## Action item:
Exactly the lines below from the line with "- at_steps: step" through the line with "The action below" must make up the answer, both ends included and pictures left out.

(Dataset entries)
◆ ◆ ◆ ◆ ◆ ◆ ◆
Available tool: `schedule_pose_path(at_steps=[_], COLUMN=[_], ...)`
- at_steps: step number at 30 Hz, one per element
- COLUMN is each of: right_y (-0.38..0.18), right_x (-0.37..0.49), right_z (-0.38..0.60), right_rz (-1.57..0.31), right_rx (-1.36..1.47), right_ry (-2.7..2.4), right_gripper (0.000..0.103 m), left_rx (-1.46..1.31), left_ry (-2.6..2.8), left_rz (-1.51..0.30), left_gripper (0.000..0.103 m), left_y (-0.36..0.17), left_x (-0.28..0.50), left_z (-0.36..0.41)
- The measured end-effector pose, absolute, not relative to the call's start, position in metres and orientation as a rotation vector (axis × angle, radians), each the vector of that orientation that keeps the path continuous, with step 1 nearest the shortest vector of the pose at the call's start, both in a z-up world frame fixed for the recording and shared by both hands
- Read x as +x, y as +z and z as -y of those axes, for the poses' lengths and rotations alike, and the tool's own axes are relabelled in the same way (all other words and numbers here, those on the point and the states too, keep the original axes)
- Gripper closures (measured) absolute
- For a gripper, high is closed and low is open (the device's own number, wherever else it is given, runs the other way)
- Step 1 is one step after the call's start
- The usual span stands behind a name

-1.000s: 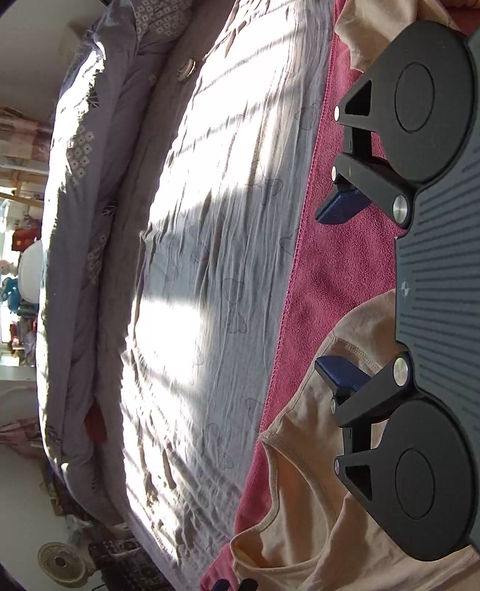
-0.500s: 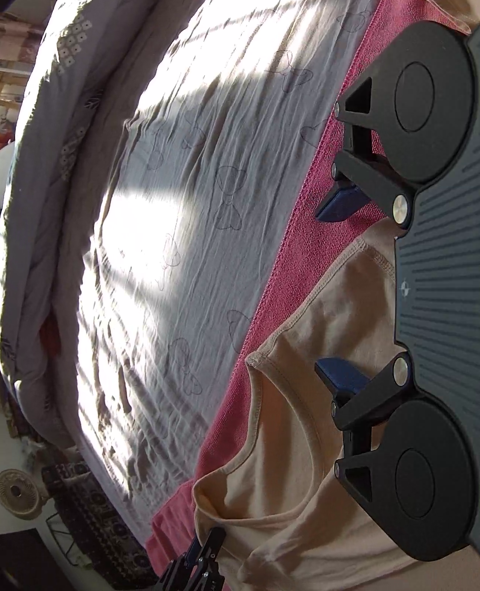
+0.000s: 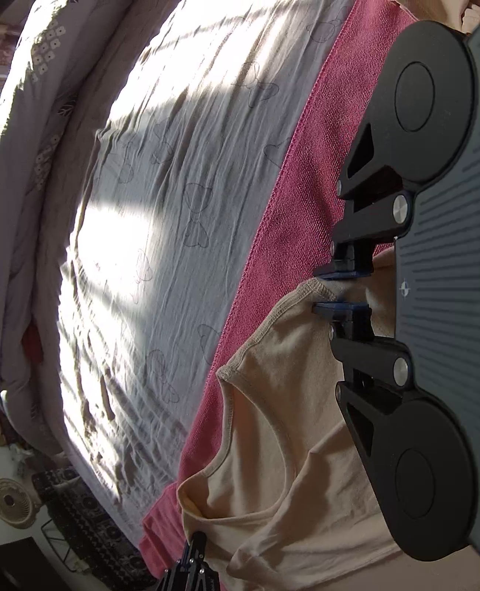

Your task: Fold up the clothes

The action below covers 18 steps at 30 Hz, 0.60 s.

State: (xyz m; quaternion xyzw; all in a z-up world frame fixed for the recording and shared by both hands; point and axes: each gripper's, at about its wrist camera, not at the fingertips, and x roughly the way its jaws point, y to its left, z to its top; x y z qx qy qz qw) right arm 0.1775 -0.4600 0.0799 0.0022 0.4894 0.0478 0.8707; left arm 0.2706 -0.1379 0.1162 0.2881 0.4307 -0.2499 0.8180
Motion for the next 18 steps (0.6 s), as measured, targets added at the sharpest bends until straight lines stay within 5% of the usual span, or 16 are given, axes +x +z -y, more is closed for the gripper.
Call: schedule_pose_path(at_steps=[8,18], right_y=[0.071,0.051], right_x=[0.169,0.174], right_z=[0.412,0.431], right_rz=[-0.937,-0.815], right_rx=[-0.439,-0.283], right_ry=[-0.01,-0.167], right_gripper=[0.093,0.08], left_rx=[0.757,0.35], left_ry=[-0.419,-0.239], left_rz=[-0.837,-0.964], left_gripper=[0.097,0.096], left_y=[0.107,0.093], left_x=[0.263,0.305], left_z=[0.147,0.131])
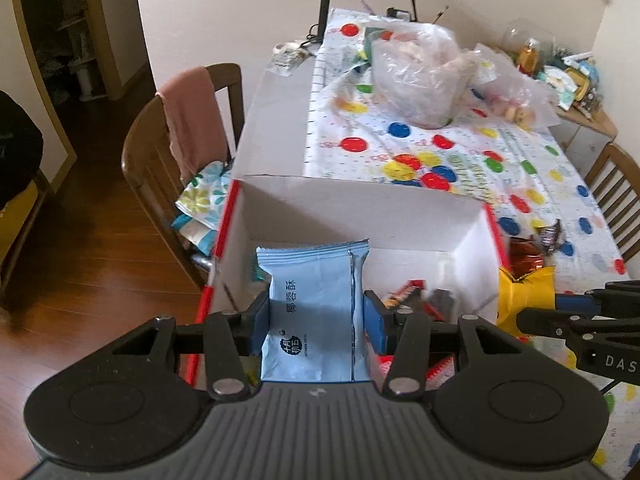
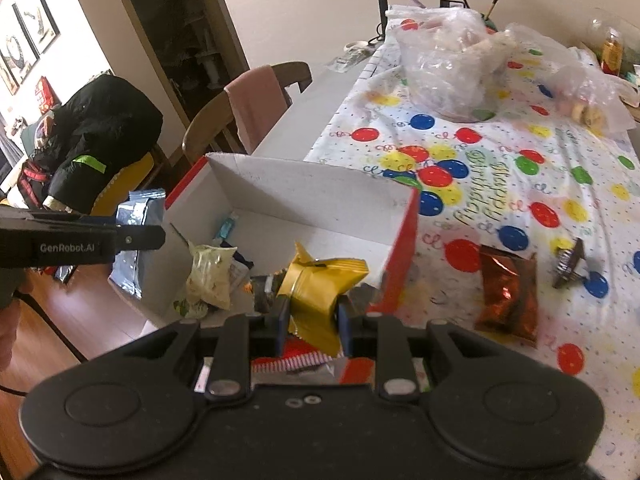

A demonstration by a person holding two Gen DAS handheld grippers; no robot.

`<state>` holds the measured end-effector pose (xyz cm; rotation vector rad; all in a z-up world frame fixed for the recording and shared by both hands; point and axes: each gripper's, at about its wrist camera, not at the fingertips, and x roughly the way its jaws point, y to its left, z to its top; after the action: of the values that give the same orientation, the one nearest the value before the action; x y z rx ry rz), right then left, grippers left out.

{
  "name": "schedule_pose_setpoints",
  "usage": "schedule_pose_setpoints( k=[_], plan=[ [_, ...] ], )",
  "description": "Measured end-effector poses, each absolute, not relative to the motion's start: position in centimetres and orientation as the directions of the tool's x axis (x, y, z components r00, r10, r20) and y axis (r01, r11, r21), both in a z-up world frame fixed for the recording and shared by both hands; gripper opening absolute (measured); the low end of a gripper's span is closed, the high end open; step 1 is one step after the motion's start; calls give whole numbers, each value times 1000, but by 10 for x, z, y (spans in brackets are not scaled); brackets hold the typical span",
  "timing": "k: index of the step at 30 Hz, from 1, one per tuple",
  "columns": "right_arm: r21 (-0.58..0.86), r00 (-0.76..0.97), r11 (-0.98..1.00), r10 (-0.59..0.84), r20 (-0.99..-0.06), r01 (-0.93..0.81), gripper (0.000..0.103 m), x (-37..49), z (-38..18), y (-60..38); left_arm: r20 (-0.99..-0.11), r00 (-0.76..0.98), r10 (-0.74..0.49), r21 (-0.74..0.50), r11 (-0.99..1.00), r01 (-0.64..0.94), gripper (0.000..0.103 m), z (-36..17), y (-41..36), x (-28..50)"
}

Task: Organize snacks
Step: 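Lift both snacks and carry them over the cardboard box, then open the right tool dropping the yellow candy while the left tool drops the blue-white packet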

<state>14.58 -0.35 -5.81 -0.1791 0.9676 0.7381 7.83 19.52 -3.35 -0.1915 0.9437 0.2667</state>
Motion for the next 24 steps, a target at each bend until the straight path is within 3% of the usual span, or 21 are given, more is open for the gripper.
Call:
schedule_pose_setpoints(
  k=[24],
  plan=[
    [196, 232, 767, 411, -882, -611, 23, 206, -118, 82, -930, 360, 75, 16, 986, -163, 47, -95, 225, 179]
  ],
)
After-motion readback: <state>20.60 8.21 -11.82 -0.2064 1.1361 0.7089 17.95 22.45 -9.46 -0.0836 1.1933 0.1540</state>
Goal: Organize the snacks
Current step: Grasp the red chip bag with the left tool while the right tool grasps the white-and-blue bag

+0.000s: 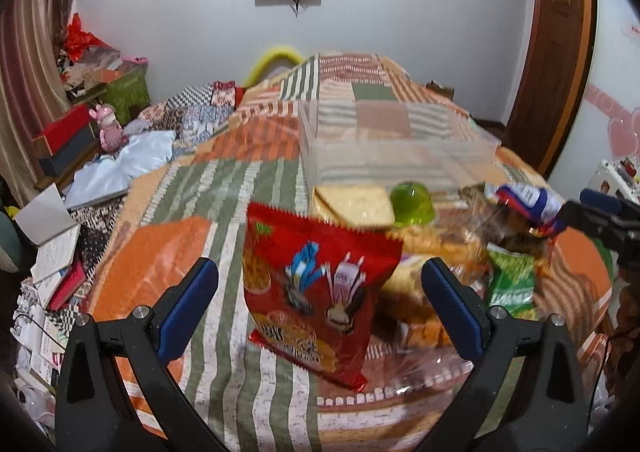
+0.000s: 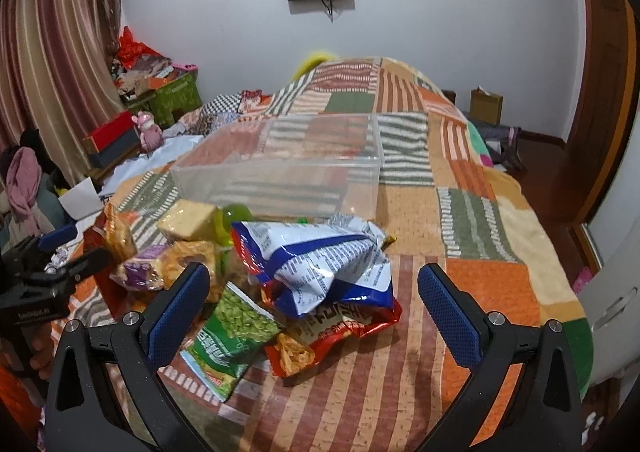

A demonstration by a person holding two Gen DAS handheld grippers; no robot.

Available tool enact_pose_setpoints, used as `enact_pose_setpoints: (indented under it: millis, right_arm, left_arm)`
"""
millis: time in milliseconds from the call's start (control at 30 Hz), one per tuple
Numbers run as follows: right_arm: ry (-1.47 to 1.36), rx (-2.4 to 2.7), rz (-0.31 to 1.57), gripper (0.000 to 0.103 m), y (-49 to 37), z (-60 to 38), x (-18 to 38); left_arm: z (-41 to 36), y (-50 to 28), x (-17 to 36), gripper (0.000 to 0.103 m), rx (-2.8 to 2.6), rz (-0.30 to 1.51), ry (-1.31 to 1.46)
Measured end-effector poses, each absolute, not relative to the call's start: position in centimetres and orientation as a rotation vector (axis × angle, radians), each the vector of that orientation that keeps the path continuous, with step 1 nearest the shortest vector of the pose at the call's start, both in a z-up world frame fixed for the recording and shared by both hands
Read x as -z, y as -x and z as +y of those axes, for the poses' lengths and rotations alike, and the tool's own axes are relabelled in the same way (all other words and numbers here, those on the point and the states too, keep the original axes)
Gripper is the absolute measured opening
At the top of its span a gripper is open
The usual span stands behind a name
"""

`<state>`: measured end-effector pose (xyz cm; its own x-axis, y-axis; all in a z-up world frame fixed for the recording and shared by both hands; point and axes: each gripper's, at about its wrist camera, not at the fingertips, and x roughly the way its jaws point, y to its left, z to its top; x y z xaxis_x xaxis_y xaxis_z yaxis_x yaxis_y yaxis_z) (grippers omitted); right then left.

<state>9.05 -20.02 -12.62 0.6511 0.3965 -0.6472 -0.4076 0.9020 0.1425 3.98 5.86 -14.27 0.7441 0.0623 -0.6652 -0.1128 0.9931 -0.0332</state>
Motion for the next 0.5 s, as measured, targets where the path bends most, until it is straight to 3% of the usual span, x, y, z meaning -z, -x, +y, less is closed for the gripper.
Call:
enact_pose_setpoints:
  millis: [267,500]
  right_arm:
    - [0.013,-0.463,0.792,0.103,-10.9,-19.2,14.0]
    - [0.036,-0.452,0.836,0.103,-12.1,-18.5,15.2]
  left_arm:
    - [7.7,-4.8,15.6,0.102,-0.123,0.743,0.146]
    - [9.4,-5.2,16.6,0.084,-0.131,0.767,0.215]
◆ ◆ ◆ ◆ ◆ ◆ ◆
## Answer section:
- at_steps: step number at 30 Hz, one per element
- COLUMN is each of: right_y (-0.38..0.18), right_x (-0.37..0.49), right_z (-0.38..0.60), right_rz (-1.57..0.31), right_rx (-1.36..1.47), right_ry (-2.7..2.4), right_gripper (0.000..0.103 m), left_rx (-1.46..1.31), left_ry (-2.6..2.8), left_rz (-1.51..0.30), left_gripper (0.000..0.103 m), left_y (-0.36..0.17), left_x (-0.28..0.50), left_z (-0.36..0.41)
- The measured end-effector pose, absolute, not relative to the call's start, position in metres and orientation as a rotation vector (axis × angle, radians), each the vector of that orientation that keeps the path continuous, with step 1 nearest the shortest vector of the pose at the call's start, both in a z-up world frame fixed for the recording and shared by both hands
- Read x as +x, y as +z and z as -y of those axes, for the poses' lengths and rotations alike, and the tool's own axes are relabelled in the same way (all other words and numbers here, those on the point and the states too, keep the original axes)
- Gripper closures (measured) absolute
- For a gripper, high is closed and low is open (the device's own number, wherever else it is given, runs the other way)
- Step 1 is one step after the call's start
- The usual span stands behind a name

-1.000s: 
-0.500s: 
+0.000s: 

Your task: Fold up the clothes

The action below covers 18 steps at 30 Hz, 0.60 s.

The requested output is now complete.